Ciertamente sería arrogante si afirmase que he llegado a comprender en su plenitud aquello que se dijo, quienes quieran conservar su vida, la perderán. Y no creo que sea una afirmación que espere un entendimiento absoluto como reacción. Creo que es una afirmación que exige, ante todo compromiso. Compromiso para un sacrificio, no por las circunstancias, sino por una promesa que apela a la dignidad del ser humano, a la dimensión holística de su ser, el cual es de carácter temporal, y a su condición miserable y carente, necesitada de ser restaurada. Nunca imaginé que perder la vida tendría un significado de tanta ganancia para mí. Nunca imaginé que una invitación que se basa en remarcar mi insignificancia, estaría acompañada de una promesa tan inquebrantable.

lunes, 6 de abril de 2020

Reflexiones desde el confinamiento (III)

Me pregunto si el tiempo tiene el mismo valor, ocupa la misma medida que le asignamos habitualmente, en un momento de crisis, tanto a nivel individual como colectivo. Me pregunto si dura lo mismo un día de aburrida y transitoria rutina, que un miércoles de confinamiento, de suspensión de las labores habituales, de aparente desconocimiento respecto a aquello con lo que se van a ocupar las diferentes franjas de tiempo en las que limitamos los días.

"Cuestión de sensaciones", podría decirme alguien. Y, en parte tendría razón. El paso del tiempo, además de ser una realidad patente en nuestras vidas, también es una sensación. Se ralentiza en las actividades que se relacionan con lo obligado. Se acelera en los momentos que aluden al disfrute y al placer. Se detiene por completo, y dolorosamente, ante la preocupación y lo sobrevenido e inesperado de la muerte, la pérdida. Pero no puedo referirme aquí a la sensación del paso del tiempo porque podría concluir con esta afirmación; para una persona que, en estos momentos, está siendo víctima de abusos y violencias, de opresión y de negación de su condición humana innegable, el tiempo está siendo mucho más lento que para mí, con mi confinamiento, mi trabajo a distancia y todo lo que se quiera añadir en el marco de mi situación.

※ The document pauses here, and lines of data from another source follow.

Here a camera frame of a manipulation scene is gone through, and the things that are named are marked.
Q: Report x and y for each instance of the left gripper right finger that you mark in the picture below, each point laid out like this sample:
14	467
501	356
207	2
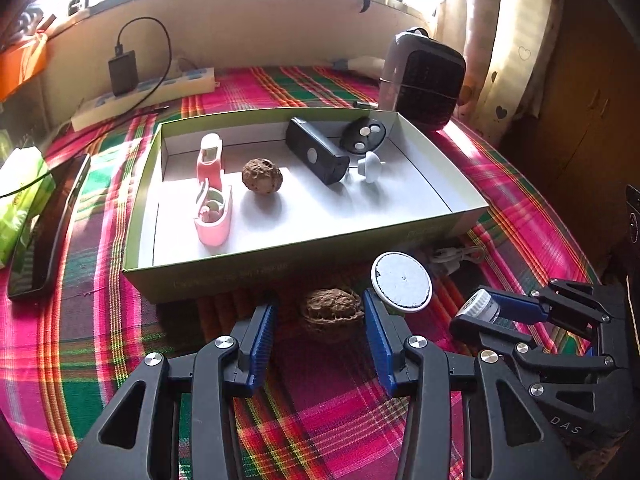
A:
505	435

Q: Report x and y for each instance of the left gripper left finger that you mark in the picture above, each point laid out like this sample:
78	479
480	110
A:
137	434

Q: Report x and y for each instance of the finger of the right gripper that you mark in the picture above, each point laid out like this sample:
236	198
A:
589	311
525	354

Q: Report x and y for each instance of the walnut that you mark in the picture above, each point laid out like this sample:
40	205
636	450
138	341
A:
262	176
332	315

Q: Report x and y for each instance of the black round disc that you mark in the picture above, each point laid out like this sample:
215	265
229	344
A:
363	135

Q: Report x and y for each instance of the black rectangular device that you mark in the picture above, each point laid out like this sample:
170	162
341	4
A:
328	163

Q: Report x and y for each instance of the pink clip with teal pad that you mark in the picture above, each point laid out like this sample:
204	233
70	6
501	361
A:
209	165

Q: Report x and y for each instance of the shallow green cardboard box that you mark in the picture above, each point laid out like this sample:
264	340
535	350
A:
421	197

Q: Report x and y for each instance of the black smartphone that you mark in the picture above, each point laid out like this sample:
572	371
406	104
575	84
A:
38	250

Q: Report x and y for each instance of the white mushroom-shaped knob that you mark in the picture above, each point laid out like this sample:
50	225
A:
369	168

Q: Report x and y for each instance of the walnut in box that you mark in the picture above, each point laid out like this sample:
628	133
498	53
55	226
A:
262	176

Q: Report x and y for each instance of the green tissue pack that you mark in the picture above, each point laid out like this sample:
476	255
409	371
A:
25	180

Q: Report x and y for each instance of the heart patterned curtain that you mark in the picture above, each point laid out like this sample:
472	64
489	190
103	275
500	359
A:
507	46

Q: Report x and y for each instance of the white bundle behind heater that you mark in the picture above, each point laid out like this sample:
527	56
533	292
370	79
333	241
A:
366	66

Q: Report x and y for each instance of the white power strip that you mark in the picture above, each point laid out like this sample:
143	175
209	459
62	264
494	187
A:
109	106

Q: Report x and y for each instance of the black power adapter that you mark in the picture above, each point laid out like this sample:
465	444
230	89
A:
123	72

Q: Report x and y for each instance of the orange storage tray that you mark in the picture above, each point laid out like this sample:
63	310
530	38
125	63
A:
21	62

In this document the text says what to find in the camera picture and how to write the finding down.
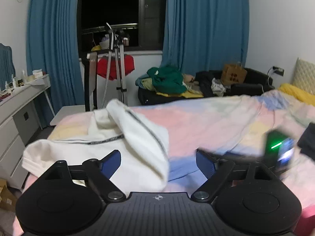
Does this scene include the white striped garment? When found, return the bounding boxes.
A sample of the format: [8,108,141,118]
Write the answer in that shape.
[22,100,169,195]

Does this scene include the black garment on bed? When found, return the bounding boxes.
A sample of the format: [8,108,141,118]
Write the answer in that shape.
[297,123,315,161]

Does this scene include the pastel bed sheet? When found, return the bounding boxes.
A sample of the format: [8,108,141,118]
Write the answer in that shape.
[12,88,315,236]

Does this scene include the yellow pillow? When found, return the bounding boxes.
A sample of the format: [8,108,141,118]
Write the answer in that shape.
[278,83,315,106]

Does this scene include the beige quilted headboard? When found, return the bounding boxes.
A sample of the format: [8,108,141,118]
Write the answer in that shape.
[292,58,315,95]

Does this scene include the brown paper bag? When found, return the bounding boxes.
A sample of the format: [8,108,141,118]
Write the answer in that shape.
[220,64,247,86]

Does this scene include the white dressing table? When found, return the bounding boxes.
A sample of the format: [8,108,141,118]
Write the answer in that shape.
[0,74,56,189]

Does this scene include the yellow garment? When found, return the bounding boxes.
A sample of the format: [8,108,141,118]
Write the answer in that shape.
[157,91,203,99]

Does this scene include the white box on table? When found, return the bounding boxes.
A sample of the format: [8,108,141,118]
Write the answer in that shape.
[32,69,44,79]

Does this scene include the green garment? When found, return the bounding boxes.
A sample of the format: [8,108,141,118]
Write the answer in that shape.
[147,65,187,94]

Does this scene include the black sofa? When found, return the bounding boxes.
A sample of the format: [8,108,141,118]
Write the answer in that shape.
[136,68,274,105]

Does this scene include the red cloth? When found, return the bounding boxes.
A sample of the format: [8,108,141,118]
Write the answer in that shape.
[97,55,134,80]

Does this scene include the right blue curtain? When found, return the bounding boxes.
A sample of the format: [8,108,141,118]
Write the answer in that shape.
[161,0,249,75]

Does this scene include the blue curtain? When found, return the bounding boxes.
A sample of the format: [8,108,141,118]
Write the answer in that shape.
[161,0,249,75]
[26,0,85,115]

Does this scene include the left blue curtain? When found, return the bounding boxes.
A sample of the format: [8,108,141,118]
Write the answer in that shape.
[26,0,85,115]

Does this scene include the garment steamer stand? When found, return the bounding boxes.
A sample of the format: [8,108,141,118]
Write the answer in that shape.
[81,23,137,112]

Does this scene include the window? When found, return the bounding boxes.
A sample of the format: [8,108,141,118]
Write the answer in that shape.
[77,0,166,58]

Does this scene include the wall power socket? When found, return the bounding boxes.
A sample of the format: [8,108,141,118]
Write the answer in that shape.
[272,66,284,77]

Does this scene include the wavy frame mirror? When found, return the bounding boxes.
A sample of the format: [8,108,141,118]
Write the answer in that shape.
[0,43,16,90]

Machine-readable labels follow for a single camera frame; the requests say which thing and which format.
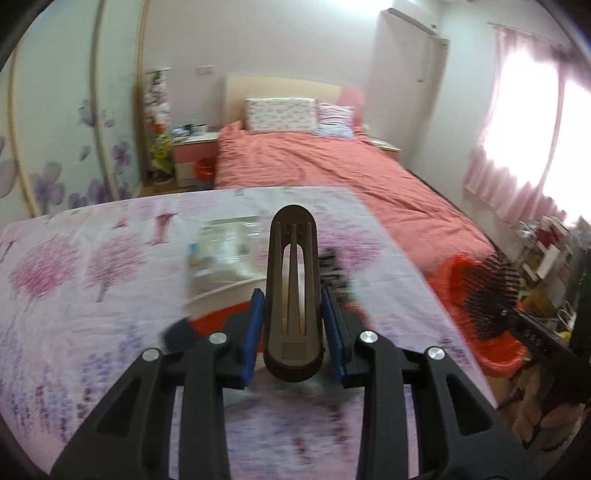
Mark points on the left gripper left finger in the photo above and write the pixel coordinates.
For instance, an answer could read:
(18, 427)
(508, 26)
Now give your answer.
(127, 434)

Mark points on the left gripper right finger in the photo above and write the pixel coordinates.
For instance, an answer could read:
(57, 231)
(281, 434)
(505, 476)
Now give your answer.
(459, 433)

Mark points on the black hairbrush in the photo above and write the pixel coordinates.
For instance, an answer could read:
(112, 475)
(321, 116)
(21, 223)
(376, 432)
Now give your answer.
(492, 289)

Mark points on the black floral fabric scrunchie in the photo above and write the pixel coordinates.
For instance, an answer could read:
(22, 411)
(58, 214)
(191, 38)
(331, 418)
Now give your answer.
(334, 277)

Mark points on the white wet wipes pack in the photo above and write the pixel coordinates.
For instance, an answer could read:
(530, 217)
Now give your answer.
(225, 255)

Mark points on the red laundry basket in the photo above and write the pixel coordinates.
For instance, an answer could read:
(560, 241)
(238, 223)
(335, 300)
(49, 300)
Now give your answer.
(499, 356)

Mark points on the floral pink table cloth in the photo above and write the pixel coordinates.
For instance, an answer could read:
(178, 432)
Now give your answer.
(84, 292)

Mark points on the coral pink bed duvet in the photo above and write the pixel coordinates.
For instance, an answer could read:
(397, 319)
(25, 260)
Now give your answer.
(426, 226)

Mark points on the cluttered desk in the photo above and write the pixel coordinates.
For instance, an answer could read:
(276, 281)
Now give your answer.
(559, 292)

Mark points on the pink window curtain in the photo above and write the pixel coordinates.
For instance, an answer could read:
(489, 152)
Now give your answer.
(532, 158)

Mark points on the stuffed toy column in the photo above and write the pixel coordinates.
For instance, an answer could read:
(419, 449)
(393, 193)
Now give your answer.
(156, 110)

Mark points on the small red bin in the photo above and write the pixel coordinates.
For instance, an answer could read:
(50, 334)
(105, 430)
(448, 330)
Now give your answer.
(204, 169)

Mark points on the pink white nightstand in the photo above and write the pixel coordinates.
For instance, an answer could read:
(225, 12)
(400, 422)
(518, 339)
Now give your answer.
(186, 151)

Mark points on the far side nightstand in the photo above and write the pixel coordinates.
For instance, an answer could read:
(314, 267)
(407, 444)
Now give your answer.
(386, 147)

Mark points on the black white mug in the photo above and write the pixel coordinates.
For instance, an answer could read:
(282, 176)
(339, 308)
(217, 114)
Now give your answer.
(196, 129)

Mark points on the pink striped pillow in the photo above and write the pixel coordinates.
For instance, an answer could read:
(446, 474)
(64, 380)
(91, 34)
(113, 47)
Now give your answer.
(335, 121)

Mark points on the white floral pillow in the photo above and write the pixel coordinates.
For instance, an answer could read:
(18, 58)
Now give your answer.
(281, 115)

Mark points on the floral sliding wardrobe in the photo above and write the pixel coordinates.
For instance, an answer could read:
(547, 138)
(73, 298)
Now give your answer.
(69, 115)

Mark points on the beige wooden headboard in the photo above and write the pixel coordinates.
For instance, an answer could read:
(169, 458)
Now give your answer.
(237, 88)

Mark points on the white air conditioner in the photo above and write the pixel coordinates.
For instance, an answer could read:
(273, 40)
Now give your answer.
(417, 16)

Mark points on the white wire rack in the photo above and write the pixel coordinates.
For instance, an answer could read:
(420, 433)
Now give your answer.
(531, 251)

Así que, no puedo referirme a la sensación de paso del tiempo, porque lo responsable y lo sensible, pienso, hubiese sido haber dejado de escribir ya. ¿Lo ves? Sigo haciéndolo. Mi pregunta está enfocada a comprobar si de alguna manera, el tiempo que se acumula en esa medida llamada día, varía más allá de la sensación que suscitan las circunstancias. Si varían en función de la realidad que se afronta en el momento de vivir ese día. Pero, ¿cómo saber si el día del vecino que sale al balcón y grita que se aburre, es en verdad diferente (en su carácter temporal) de otro día en el que va a estudiar o a trabajar con normalidad? ¿Cómo saber que su lamento no se corresponde precisamente con la sensación agravada por el confinamiento?

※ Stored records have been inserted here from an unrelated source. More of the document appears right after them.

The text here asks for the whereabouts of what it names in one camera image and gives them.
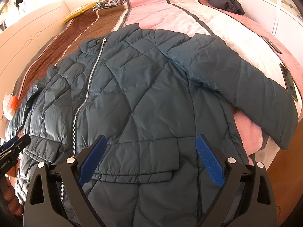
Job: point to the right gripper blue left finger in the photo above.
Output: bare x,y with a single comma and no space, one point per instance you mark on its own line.
77,171

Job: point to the pink brown striped blanket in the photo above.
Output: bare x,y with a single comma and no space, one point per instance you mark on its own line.
190,17

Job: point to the beige bed headboard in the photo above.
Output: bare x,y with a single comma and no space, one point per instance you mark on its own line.
21,41

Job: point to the dark remote control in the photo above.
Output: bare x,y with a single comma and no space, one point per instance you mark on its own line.
270,43

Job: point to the yellow pillow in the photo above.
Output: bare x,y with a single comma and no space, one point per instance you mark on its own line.
79,11

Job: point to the orange white plastic packet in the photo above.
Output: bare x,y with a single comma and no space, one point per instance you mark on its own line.
10,103

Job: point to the white patterned wardrobe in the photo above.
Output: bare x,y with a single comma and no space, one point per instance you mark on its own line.
274,15

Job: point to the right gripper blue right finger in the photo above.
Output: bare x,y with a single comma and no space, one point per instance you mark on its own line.
223,173

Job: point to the black smartphone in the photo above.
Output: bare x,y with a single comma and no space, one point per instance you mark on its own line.
290,86

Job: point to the teal quilted puffer jacket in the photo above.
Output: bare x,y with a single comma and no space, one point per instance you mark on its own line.
150,93

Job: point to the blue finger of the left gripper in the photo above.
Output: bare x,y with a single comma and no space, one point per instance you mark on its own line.
9,143

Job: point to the person left hand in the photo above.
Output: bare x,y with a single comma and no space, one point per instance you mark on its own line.
14,207

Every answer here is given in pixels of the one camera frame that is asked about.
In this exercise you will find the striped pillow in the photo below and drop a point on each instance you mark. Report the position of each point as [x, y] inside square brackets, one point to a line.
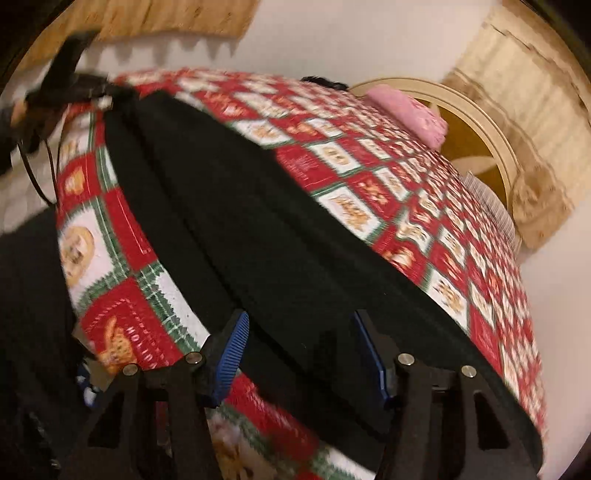
[493, 205]

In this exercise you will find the beige curtain behind headboard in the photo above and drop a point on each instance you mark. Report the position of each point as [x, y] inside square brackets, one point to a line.
[520, 72]

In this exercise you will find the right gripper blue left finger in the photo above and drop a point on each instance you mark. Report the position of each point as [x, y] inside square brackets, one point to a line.
[223, 353]

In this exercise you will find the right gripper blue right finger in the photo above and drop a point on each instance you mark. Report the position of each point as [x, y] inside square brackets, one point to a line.
[381, 352]

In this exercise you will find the red patchwork bear bedsheet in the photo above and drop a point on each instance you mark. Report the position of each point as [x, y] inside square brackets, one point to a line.
[404, 200]

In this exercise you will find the beige curtain on side wall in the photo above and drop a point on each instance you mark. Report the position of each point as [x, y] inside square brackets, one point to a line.
[128, 19]

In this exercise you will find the black pants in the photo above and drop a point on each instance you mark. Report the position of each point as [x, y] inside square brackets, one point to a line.
[235, 231]

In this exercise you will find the cream wooden headboard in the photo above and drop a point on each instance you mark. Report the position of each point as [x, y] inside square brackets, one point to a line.
[474, 142]

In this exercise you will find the black object beside bed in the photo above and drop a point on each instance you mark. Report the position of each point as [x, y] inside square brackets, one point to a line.
[324, 82]

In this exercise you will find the pink folded blanket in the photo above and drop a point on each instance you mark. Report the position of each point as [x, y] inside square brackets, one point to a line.
[419, 119]

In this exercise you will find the person's left hand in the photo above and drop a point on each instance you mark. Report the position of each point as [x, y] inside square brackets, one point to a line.
[11, 119]

Esto me lleva también a preguntarme cómo el tiempo (o la sensación del tiempo) altera también la demostración de valores, creencias, emociones. En definitiva, todo lo que diríamos que configura nuestro carácter. ¿Son las muestras de solidaridad que pueden verse estos días extemporáneas, o responden estrictamente a la situación? ¿Habrá aplausos para quienes pasan desapercibidos habitualmente, cuando todo esto pase? ¿Y lloro por las residencias abandonadas a su suerte? Claro que siempre habrá gestos minoritarios, pero a lo que me refiero aquí, la percepción de estos días, es a esa recuperación del sentido de cuidado colectivo que debería ser implícito en toda sociedad.

Nuestros esfuerzos por generar esperanzas momentáneas y 'situacionales' necesitan la correspondencia de un consuelo de carácter eterno. Porque, en días en los que la muerte es tan patente, se hace también igual de evidente que el carácter de la mente humana no tiene una impronta transitoria, a pesar de la conciencia de su efímera condición física. Y con esa realidad eterna de fondo, gritando en el marco de nuestras creaciones literarias, de nuestros sufrimientos, de nuestras muestras de amor y gratitud, la idea de que la medida del tiempo no puede depender de cómo se percibe su paso, cobra un realismo incontestable. Así también, desde la honestidad, se debe percibir la necesidad de un consuelo intemporal, que siempre haya existido y que siempre vaya a existir, para los sufrimientos que ahora nos parecen derroteros de una profundidad insondable.